# Columns out of soda boxes



## Kelloween (Jun 8, 2012)

Great idea Chin!


----------



## awokennightmare (Jan 17, 2013)

Awesome way to use what you have!


----------



## Paint It Black (Sep 15, 2011)

really great idea! I love props like this.


----------



## Chops6965 (Jun 11, 2009)

I love 'em, gives me another idea for when I make columns for my cemetery...of course I still need to build the fence...wah wah waaaaaaaaa....


----------



## matrixmom (Oct 29, 2010)

Great idea....very nice and the best of all cheap! I am always looking at trash and wondering how to fit it in too.
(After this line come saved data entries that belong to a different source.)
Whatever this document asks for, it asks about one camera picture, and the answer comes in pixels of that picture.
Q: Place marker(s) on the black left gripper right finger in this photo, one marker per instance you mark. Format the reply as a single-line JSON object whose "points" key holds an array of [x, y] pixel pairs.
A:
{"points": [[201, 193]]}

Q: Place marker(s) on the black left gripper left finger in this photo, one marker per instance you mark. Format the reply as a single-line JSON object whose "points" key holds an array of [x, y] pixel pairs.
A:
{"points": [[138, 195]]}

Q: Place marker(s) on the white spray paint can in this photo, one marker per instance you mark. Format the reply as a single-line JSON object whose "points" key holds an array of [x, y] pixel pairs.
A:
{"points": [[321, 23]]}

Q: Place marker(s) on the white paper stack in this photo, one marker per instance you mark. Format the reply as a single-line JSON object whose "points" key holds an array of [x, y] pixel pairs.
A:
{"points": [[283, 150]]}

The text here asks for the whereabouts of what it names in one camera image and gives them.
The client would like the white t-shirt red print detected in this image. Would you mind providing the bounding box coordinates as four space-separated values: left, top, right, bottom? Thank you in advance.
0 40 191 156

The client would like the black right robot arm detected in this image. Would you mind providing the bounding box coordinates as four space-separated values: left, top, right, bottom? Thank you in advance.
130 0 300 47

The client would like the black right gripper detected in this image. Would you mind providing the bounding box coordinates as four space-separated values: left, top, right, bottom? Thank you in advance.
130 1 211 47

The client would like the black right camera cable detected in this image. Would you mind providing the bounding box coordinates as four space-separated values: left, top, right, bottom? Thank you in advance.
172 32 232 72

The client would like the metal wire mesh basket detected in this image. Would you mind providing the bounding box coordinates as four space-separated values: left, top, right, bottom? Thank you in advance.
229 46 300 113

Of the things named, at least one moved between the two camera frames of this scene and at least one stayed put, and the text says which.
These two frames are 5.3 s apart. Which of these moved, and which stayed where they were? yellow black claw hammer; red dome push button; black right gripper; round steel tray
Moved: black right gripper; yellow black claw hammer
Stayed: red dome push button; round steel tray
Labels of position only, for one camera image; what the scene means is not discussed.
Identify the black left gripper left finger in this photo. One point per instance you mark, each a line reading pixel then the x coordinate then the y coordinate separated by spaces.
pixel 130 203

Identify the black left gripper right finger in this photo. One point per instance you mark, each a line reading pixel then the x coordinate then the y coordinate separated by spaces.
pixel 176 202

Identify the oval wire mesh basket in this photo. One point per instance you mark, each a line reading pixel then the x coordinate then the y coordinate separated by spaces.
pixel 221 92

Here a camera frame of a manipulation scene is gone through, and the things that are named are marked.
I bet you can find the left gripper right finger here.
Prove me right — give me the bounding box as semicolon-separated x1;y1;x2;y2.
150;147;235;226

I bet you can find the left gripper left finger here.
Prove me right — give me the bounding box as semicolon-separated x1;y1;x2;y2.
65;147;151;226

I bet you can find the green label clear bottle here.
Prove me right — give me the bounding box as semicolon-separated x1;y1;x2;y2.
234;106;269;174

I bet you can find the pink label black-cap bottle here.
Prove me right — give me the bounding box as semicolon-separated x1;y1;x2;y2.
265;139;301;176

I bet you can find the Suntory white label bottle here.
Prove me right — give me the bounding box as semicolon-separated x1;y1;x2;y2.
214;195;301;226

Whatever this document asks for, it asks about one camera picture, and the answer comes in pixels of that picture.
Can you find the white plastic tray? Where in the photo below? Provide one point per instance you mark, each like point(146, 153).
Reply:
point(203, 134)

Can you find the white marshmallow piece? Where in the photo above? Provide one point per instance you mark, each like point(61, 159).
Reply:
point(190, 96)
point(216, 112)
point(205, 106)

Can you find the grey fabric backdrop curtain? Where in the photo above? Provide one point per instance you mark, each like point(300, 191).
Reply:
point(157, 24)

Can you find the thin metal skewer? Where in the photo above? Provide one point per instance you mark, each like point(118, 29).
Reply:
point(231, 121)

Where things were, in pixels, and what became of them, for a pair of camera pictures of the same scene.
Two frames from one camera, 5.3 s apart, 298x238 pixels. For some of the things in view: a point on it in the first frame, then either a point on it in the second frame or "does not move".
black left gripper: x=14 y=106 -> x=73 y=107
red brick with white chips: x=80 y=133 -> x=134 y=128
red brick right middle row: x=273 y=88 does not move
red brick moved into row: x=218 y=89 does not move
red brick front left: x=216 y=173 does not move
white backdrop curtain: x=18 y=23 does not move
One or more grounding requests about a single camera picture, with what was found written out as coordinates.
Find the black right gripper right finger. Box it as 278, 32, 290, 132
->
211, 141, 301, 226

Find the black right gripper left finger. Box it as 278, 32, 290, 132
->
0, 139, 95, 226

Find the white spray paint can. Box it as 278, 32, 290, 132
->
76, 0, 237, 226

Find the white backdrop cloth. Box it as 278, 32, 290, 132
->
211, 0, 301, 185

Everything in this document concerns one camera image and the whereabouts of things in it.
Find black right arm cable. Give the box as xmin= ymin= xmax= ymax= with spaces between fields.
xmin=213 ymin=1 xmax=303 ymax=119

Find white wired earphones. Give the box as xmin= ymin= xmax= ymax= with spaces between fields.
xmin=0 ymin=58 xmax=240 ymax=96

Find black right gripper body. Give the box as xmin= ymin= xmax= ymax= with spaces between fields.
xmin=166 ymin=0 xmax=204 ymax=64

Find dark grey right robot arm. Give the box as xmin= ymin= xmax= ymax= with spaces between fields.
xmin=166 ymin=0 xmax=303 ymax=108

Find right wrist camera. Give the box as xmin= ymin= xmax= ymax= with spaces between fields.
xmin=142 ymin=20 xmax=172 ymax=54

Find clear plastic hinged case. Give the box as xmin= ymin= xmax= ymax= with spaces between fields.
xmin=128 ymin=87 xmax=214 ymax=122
Thus the sewer pipes I made for my fallout party this year. (see my album). But sometimes I am not as fast "on the draw" as some folks around here....their wheels are always turning.


----------



## Scary Papa (Jan 31, 2012)

So True..simple is definitely the best. Very neat idea and there is the added benefit of getting to drink all that soda.


----------



## HalloweenTrick (Feb 2, 2012)

Cool idea chinclub!! They look great!


----------



## 556boyer (Jul 23, 2013)

Looks good. Budget makes it even nicer. With correct lighting, it would blend right into most haunts


----------



## Crunch (Oct 23, 2008)

YES! Pop boxes!! I knew I could make this work! Thanks for this. I'm gunna start hording all the pop boxes...


----------



## chinclub (Oct 6, 2011)

If anyone decides to make their own columns out of soda boxes please post a picture. I would love to see them.


----------



## dariusobells (Sep 24, 2007)

very nice and light weight to boot


----------